Activity → Copy out every record that follows, word for word.

Given records →

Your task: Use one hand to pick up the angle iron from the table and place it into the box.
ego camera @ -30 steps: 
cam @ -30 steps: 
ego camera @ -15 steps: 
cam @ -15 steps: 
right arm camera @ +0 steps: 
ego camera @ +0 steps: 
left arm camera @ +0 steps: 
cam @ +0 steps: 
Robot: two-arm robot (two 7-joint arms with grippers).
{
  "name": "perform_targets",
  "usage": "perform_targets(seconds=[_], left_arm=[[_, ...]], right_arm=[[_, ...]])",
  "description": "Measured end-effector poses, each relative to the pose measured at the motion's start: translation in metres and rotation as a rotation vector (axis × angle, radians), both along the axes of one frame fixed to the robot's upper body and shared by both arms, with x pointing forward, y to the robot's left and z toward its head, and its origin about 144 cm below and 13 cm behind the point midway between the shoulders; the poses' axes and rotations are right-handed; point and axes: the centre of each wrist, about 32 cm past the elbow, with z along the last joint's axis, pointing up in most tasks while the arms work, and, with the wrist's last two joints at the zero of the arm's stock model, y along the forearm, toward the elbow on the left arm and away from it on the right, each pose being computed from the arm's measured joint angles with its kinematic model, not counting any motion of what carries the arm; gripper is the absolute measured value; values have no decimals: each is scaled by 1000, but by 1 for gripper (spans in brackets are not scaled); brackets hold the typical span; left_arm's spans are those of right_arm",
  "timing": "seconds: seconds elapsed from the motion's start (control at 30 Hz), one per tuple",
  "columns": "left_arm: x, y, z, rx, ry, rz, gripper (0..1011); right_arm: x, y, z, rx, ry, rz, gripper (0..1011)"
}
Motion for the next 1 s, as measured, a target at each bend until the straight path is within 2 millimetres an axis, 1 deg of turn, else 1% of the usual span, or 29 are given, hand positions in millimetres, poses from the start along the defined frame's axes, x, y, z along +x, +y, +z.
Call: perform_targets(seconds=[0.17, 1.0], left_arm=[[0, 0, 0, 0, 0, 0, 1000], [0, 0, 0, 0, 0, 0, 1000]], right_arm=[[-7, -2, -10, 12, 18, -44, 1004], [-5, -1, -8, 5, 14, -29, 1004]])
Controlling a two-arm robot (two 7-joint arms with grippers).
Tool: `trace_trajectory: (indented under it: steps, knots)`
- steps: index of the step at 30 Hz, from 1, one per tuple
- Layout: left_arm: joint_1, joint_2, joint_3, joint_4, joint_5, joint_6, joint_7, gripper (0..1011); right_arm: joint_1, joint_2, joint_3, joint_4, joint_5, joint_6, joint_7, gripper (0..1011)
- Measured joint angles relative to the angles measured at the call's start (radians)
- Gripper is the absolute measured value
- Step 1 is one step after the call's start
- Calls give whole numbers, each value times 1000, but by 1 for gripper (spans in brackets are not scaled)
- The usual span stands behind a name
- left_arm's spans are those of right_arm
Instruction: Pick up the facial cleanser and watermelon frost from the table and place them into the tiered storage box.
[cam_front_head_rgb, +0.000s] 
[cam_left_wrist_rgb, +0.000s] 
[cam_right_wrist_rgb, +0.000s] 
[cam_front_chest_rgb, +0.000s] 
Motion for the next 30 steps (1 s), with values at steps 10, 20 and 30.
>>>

Result of this exercise →
Your task: Use one hand to pick up the angle iron from the table and place it into the box.
ego camera @ -30 steps: 
cam @ -30 steps: 
ego camera @ -15 steps: 
cam @ -15 steps: 
right arm camera @ +0 steps: 
ego camera @ +0 steps: 
left arm camera @ +0 steps: 
cam @ +0 steps: 
Robot: two-arm robot (two 7-joint arms with grippers).
{
  "name": "perform_targets",
  "usage": "perform_targets(seconds=[_], left_arm=[[_, ...]], right_arm=[[_, ...]])",
  "description": "Measured end-effector poses, each relative to the pose measured at the motion's start: translation in metres and rotation as a rotation vector (axis × angle, radians), both along the axes of one frame fixed to the robot's upper body and shared by both arms, with x pointing forward, y to the robot's left and z toward its head, and its origin about 144 cm below and 13 cm behind the point midway between the shoulders; the poses' axes and rotations are right-handed; point and axes: the centre of each wrist, about 32 cm past the elbow, with z along the last joint's axis, pointing up in most tasks while the arms work, and, with the wrist's last two joints at the zero of the arm's stock model, y along the forearm, toward the elbow on the left arm and away from it on the right, each pose being computed from the arm's measured joint angles with its kinematic model, not counting any motion of what carries the arm; gripper is the absolute measured value; values have no decimals: each is scaled by 1000, but by 1 for gripper (spans in brackets are not scaled); brackets hold the typical span; left_arm's spans are those of right_arm",
  "timing": "seconds: seconds elapsed from the motion's start (control at 30 Hz), one per tuple",
  "columns": "left_arm: x, y, z, rx, ry, rz, gripper (0..1011); right_arm: x, y, z, rx, ry, rz, gripper (0..1011)"
}
Motion for the next 1 s, as measured, a target at each bend until the straight path is within 2 millimetres an axis, 1 deg of turn, else 1% of the usual span, or 29 are given, hand positions in millimetres, poses from the start along the defined frame's axes, x, y, z along +x, +y, +z.
Call: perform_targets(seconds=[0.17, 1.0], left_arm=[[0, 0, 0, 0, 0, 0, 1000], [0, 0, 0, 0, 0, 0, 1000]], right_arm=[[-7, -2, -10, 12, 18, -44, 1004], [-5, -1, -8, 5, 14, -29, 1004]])
Controlling a two-arm robot (two 7-joint arms with grippers).
Tool: `trace_trajectory: (indented under it: steps, knots)`
- steps: index of the step at 30 Hz, from 1, one per tuple
- Layout: left_arm: joint_1, joint_2, joint_3, joint_4, joint_5, joint_6, joint_7, gripper (0..1011); right_arm: joint_1, joint_2, joint_3, joint_4, joint_5, joint_6, joint_7, gripper (0..1011)
- Measured joint angles relative to the angles measured at the call's start (radians)
- Gripper is the absolute measured value
- Step 1 is one step after the call's start
- Calls give whole numbers, each value times 1000, but by 1 for gripper (spans in brackets are not scaled)
- The usual span stands behind a name
- left_arm's spans are those of right_arm
Instruction: Pick up the facial cleanser and watermelon frost from the table and place them into the tiered storage box.
[cam_front_head_rgb, +0.000s] 
[cam_left_wrist_rgb, +0.000s] 
[cam_right_wrist_rgb, +0.000s] 
[cam_front_chest_rgb, +0.000s] 
Motion for the next 30 steps (1 s), with values at steps 10, 20 and 30.
>>>

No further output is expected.